我嫌恶的往旁边躲开,高跟鞋在水泥地面上发出清脆的响声。
「过去五年的情分?你是指你拿我的钱给你弟买车,还是指我大出血时你逼我转彩礼?」
我居高临下的看着他。
「蒋明诚,成年人要为自己的选择付出代价。」
「你现在的下场,全是你自己作出来的。」
说完,我拉开车门,启动了车子。
蒋明诚见我不为所动,突然从地上爬起来,面目狰狞的拍打我的车窗。
「许知意!你这个冷血的女人!你见死不救,你不得好死!」
我连多看他一眼都觉得多余,一脚油门,将他远远甩在车后。
从后视镜里,我看到他颓废的蹲在地上。
我以为蒋家已经够惨了。
但老天似乎觉得,给他们的惩罚还不够。
一个月后,我接到了一个陌生的电话。
接通后,里面传来的却是蒋明诚疲惫的声音。
「知意,是我。」
我皱起眉头,正准备挂断。
「别挂!求你别挂!」蒋明诚的声音里带着哭腔。
「我妈……我妈中风瘫痪了。」
我握着方向盘的手微微一顿。
「那又怎样?」
蒋明诚在电话那头哭了起来。
「明远那个畜生!他趁我不在家,把家里仅剩的两万块钱偷走跑了!」
「他说他受够了这种穷日子,要去外地发大财。」
「我妈被他气得当场脑溢血,现在虽然抢救过来了,但半身不遂,只能躺在床上。
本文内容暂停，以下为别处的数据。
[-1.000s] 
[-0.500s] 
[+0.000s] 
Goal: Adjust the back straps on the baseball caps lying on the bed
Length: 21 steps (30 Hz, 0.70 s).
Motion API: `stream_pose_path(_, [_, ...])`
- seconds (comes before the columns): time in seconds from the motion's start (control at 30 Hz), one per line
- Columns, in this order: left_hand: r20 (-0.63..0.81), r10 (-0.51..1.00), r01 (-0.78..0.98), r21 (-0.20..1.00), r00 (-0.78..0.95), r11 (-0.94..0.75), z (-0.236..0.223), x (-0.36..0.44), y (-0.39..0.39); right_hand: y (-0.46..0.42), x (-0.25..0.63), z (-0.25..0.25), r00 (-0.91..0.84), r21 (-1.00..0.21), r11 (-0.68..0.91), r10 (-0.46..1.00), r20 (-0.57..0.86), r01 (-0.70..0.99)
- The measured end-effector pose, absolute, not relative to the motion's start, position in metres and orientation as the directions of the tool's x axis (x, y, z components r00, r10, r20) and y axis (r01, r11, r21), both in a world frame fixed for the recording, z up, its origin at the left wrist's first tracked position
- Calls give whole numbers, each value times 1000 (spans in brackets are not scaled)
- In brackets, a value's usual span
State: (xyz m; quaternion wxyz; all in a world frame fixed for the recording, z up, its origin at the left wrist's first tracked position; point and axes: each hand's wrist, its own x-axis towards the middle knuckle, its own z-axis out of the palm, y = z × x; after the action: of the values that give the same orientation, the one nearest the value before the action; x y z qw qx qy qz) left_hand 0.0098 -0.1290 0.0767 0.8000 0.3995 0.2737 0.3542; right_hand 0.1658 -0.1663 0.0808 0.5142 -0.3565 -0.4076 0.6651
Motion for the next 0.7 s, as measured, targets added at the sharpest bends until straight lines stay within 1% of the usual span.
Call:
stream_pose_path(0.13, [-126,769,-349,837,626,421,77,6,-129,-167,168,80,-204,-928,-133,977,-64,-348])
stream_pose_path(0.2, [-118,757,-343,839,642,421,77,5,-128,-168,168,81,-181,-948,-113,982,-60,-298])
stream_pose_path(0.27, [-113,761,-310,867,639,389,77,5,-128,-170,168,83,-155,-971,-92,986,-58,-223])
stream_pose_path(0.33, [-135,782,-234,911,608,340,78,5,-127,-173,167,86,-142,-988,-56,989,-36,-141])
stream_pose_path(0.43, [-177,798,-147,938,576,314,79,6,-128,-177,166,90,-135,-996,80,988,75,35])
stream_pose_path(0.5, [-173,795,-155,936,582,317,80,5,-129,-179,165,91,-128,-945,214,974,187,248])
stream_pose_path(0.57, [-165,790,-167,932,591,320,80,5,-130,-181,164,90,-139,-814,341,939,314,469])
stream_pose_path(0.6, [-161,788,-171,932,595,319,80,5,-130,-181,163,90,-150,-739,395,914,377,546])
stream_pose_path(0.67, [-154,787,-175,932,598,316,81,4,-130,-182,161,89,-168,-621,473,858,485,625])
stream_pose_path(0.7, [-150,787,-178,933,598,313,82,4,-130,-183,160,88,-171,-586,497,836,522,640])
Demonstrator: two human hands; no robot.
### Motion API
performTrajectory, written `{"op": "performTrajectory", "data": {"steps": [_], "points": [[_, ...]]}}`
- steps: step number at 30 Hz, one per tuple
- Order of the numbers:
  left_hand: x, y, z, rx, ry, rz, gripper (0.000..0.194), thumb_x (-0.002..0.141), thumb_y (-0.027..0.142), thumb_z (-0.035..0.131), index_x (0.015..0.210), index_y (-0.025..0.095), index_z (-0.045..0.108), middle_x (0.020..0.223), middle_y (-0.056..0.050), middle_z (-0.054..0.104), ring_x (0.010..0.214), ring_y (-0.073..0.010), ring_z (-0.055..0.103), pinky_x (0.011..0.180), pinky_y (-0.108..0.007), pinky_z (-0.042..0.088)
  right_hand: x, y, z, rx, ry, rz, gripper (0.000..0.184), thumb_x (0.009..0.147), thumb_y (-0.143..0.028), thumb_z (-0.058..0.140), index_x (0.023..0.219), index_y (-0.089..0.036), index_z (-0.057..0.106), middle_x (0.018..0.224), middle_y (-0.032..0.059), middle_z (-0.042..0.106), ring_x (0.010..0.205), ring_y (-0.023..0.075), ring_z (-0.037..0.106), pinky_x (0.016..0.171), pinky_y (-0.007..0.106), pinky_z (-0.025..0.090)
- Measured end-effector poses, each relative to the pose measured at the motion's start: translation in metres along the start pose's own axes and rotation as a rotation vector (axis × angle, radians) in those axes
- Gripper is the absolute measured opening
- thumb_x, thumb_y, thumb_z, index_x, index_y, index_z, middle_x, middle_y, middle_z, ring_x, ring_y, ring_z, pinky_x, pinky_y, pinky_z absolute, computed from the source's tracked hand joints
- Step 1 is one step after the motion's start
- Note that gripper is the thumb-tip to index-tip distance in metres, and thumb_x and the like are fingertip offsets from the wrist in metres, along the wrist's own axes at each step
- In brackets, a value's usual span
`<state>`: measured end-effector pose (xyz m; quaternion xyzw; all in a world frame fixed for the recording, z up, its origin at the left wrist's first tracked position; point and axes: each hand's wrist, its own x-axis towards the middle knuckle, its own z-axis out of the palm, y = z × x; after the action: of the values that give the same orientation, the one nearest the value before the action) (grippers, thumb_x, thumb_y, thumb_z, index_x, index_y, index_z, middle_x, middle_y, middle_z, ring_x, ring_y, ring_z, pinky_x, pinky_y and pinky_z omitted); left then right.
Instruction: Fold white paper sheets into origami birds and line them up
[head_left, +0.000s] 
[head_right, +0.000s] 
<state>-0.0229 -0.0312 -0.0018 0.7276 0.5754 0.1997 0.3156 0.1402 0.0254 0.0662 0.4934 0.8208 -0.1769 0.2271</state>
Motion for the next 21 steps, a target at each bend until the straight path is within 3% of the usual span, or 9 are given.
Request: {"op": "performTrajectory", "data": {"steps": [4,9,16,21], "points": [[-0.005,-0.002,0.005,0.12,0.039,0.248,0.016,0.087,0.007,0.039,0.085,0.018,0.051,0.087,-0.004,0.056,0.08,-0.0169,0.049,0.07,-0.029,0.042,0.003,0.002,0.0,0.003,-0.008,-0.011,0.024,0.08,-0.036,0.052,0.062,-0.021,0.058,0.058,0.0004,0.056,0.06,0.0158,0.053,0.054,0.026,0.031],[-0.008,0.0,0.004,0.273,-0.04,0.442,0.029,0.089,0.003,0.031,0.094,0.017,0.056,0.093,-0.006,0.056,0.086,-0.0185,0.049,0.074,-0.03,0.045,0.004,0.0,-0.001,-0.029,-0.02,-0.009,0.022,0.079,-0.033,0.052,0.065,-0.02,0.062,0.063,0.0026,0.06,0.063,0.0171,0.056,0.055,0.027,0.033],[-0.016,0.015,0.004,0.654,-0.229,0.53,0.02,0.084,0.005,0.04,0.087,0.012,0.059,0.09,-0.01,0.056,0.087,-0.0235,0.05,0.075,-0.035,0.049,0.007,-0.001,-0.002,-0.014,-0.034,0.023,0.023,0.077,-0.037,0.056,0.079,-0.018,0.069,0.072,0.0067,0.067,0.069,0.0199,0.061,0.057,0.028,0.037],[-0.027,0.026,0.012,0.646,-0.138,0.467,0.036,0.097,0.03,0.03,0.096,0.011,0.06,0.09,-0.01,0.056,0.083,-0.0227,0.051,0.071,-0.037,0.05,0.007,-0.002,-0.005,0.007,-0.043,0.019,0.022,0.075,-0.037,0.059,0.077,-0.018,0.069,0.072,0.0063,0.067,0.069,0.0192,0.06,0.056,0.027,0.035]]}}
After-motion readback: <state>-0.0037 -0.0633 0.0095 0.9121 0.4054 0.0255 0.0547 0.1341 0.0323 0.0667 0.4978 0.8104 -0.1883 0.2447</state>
」
「知意,我真的熬不下去了……我每天要上班,还要回家给她端屎端尿。」
「你能不能……能不能来看看她?她现在连话都说不利索了,但嘴里一直念叨着你的名字。」
「她说她知道错了,她不该那么对你……」
听着蒋明诚的哭诉,我心里没什么感觉。
甚至觉得有些可笑。
刘桂兰念叨我的名字?
她哪里是知道错了,她只是发现,在这个家里,只有我曾经真心实意的照顾过她。
现在她瘫了,她最疼爱的小儿子卷钱跑了,她指望不上的大儿子快被逼疯了。
她这才想起我这个被她骂作「不下蛋的母鸡」的前儿媳。
「蒋明诚,你是不是记性不太好?」
我对着车载蓝牙,语气冷漠的像是在谈论今天的天气。
「需要我帮你回忆一下吗?」
「我流产大出血那天,你妈堵在手术室门口,指着我的鼻子骂我晦气。」
「她说我故意坏了你们蒋家的风水。」
电话那头,蒋明诚的哭声停了。
「知意,我妈她已经遭到报应了,她现在生不如死啊……」
「那是她的报应,不是我的义务。」
我打断他。
「我没义务给杀死我孩子的人养老。」
「蒋明诚,我们这辈子都别再见了。」